____ Extracted entries

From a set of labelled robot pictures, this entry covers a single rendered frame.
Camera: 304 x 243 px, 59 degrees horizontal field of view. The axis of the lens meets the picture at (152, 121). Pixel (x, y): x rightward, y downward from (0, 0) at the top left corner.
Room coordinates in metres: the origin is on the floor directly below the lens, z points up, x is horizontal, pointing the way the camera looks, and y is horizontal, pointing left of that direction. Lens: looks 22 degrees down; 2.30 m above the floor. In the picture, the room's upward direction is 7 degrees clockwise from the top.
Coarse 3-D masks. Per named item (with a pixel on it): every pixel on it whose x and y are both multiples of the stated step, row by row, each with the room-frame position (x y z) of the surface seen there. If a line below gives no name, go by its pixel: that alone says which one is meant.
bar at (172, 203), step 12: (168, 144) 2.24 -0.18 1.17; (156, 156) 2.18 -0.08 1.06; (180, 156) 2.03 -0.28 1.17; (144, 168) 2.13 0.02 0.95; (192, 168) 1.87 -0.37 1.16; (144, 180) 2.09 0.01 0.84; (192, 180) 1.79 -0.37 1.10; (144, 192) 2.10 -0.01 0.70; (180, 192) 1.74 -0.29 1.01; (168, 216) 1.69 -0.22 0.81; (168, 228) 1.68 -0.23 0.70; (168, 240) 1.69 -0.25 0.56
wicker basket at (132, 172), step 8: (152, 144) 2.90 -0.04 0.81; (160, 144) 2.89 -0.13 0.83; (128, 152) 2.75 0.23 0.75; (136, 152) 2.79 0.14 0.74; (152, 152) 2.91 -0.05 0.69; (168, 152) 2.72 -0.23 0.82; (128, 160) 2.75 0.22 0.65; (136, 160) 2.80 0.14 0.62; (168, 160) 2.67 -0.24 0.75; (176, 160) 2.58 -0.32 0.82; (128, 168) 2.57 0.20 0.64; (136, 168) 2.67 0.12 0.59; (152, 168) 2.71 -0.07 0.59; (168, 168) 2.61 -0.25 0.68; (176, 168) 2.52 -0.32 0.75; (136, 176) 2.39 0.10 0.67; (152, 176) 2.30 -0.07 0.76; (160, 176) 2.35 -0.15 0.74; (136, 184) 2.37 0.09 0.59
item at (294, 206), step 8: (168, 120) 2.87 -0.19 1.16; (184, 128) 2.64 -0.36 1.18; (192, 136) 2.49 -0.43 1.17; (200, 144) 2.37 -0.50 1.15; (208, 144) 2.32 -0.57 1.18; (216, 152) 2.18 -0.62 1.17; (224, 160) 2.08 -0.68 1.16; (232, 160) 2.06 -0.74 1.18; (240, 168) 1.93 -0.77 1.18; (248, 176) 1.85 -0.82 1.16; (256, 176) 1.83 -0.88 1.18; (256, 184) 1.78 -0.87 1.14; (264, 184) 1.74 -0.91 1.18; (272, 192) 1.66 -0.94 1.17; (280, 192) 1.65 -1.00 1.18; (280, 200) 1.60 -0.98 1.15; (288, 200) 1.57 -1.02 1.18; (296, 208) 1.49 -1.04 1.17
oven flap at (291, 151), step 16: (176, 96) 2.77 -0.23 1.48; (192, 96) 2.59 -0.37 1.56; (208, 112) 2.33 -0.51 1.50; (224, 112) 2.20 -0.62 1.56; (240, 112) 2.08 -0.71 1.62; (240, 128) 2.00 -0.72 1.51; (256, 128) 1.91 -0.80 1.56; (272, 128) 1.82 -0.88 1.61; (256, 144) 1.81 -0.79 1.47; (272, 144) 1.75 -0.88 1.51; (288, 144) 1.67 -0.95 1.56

________

▸ What is required
If a line in the records contains "that", report it.

▸ Solution to this problem
Room coordinates in metres: the origin is on the floor directly below the lens, z points up, x is horizontal, pointing the way the camera looks, and y is horizontal, pointing left of that direction. Lens: looks 22 degrees down; 2.30 m above the floor. In the picture, the room's upward direction is 7 degrees clockwise from the top.
Coarse 3-D masks. Per named item (with a pixel on it): every pixel on it whose x and y are both multiples of the stated step, row by row, each with the room-frame position (x y z) of the surface seen there. If a line below gives no name, go by its pixel: that alone says which one is meant.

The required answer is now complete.